» **Work required**
Go through the listing and write out all of it exactly.

» **The data**
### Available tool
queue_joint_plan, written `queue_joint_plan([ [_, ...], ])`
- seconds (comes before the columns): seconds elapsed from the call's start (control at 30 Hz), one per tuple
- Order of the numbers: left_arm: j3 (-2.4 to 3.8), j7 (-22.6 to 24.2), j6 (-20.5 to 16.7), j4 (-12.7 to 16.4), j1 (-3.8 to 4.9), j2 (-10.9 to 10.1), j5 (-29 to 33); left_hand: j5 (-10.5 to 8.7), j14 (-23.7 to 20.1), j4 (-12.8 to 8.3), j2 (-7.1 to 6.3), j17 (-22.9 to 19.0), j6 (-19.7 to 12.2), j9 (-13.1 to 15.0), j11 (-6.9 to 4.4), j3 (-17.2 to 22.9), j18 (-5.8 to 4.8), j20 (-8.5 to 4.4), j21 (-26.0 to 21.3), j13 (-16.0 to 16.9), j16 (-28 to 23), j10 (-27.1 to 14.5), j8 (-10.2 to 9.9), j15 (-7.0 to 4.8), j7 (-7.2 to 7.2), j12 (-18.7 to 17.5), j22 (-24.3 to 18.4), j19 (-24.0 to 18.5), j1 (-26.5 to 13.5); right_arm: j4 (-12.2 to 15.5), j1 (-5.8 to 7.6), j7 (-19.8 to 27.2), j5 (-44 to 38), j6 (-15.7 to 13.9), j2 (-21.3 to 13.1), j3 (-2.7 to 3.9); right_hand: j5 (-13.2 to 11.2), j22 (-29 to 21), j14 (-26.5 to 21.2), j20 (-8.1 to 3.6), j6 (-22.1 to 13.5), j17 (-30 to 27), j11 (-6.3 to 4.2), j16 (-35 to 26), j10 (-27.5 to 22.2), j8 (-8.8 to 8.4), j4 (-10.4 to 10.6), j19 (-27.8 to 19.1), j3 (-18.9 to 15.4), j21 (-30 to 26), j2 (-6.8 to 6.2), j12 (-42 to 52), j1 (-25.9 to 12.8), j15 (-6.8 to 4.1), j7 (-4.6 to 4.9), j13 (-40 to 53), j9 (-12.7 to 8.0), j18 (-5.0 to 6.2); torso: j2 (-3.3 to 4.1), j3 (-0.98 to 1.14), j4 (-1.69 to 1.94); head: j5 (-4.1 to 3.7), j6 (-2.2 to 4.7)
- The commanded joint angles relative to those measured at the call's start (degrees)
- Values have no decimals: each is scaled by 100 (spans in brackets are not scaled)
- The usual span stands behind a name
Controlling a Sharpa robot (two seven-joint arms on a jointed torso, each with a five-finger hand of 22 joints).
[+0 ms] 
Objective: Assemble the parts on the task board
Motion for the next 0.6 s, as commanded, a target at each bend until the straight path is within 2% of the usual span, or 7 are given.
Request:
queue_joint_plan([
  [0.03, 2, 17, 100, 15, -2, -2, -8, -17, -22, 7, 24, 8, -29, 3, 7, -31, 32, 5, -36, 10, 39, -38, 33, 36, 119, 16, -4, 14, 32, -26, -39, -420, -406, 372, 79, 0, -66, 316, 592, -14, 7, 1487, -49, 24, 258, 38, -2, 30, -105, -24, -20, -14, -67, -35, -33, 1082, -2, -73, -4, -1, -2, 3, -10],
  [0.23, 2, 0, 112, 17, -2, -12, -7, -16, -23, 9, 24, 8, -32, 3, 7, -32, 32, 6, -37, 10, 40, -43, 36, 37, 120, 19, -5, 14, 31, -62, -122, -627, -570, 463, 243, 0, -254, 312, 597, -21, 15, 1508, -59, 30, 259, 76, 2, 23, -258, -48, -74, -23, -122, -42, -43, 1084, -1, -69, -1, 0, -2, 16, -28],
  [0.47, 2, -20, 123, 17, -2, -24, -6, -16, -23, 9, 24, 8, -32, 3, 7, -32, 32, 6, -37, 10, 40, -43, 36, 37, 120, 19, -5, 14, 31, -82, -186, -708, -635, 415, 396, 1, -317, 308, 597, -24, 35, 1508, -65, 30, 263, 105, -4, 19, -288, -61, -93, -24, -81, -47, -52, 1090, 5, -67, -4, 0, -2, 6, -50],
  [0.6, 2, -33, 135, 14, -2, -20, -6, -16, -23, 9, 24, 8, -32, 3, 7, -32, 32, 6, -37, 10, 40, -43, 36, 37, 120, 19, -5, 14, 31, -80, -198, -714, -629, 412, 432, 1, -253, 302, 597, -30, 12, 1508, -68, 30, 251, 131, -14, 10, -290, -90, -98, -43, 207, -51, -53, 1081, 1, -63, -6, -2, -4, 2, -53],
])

» **Solution to the problem**
### Available tool
queue_joint_plan, written `queue_joint_plan([ [_, ...], ])`
- seconds (comes before the columns): seconds elapsed from the call's start (control at 30 Hz), one per tuple
- Order of the numbers: left_arm: j3 (-2.4 to 3.8), j7 (-22.6 to 24.2), j6 (-20.5 to 16.7), j4 (-12.7 to 16.4), j1 (-3.8 to 4.9), j2 (-10.9 to 10.1), j5 (-29 to 33); left_hand: j5 (-10.5 to 8.7), j14 (-23.7 to 20.1), j4 (-12.8 to 8.3), j2 (-7.1 to 6.3), j17 (-22.9 to 19.0), j6 (-19.7 to 12.2), j9 (-13.1 to 15.0), j11 (-6.9 to 4.4), j3 (-17.2 to 22.9), j18 (-5.8 to 4.8), j20 (-8.5 to 4.4), j21 (-26.0 to 21.3), j13 (-16.0 to 16.9), j16 (-28 to 23), j10 (-27.1 to 14.5), j8 (-10.2 to 9.9), j15 (-7.0 to 4.8), j7 (-7.2 to 7.2), j12 (-18.7 to 17.5), j22 (-24.3 to 18.4), j19 (-24.0 to 18.5), j1 (-26.5 to 13.5); right_arm: j4 (-12.2 to 15.5), j1 (-5.8 to 7.6), j7 (-19.8 to 27.2), j5 (-44 to 38), j6 (-15.7 to 13.9), j2 (-21.3 to 13.1), j3 (-2.7 to 3.9); right_hand: j5 (-13.2 to 11.2), j22 (-29 to 21), j14 (-26.5 to 21.2), j20 (-8.1 to 3.6), j6 (-22.1 to 13.5), j17 (-30 to 27), j11 (-6.3 to 4.2), j16 (-35 to 26), j10 (-27.5 to 22.2), j8 (-8.8 to 8.4), j4 (-10.4 to 10.6), j19 (-27.8 to 19.1), j3 (-18.9 to 15.4), j21 (-30 to 26), j2 (-6.8 to 6.2), j12 (-42 to 52), j1 (-25.9 to 12.8), j15 (-6.8 to 4.1), j7 (-4.6 to 4.9), j13 (-40 to 53), j9 (-12.7 to 8.0), j18 (-5.0 to 6.2); torso: j2 (-3.3 to 4.1), j3 (-0.98 to 1.14), j4 (-1.69 to 1.94); head: j5 (-4.1 to 3.7), j6 (-2.2 to 4.7)
- The commanded joint angles relative to those measured at the call's start (degrees)
- Values have no decimals: each is scaled by 100 (spans in brackets are not scaled)
- The usual span stands behind a name
Controlling a Sharpa robot (two seven-joint arms on a jointed torso, each with a five-finger hand of 22 joints).
[+0 ms] 
Objective: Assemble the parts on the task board
Motion for the next 0.6 s, as commanded, a target at each bend until the straight path is within 2% of the usual span, or 7 are given.
Request:
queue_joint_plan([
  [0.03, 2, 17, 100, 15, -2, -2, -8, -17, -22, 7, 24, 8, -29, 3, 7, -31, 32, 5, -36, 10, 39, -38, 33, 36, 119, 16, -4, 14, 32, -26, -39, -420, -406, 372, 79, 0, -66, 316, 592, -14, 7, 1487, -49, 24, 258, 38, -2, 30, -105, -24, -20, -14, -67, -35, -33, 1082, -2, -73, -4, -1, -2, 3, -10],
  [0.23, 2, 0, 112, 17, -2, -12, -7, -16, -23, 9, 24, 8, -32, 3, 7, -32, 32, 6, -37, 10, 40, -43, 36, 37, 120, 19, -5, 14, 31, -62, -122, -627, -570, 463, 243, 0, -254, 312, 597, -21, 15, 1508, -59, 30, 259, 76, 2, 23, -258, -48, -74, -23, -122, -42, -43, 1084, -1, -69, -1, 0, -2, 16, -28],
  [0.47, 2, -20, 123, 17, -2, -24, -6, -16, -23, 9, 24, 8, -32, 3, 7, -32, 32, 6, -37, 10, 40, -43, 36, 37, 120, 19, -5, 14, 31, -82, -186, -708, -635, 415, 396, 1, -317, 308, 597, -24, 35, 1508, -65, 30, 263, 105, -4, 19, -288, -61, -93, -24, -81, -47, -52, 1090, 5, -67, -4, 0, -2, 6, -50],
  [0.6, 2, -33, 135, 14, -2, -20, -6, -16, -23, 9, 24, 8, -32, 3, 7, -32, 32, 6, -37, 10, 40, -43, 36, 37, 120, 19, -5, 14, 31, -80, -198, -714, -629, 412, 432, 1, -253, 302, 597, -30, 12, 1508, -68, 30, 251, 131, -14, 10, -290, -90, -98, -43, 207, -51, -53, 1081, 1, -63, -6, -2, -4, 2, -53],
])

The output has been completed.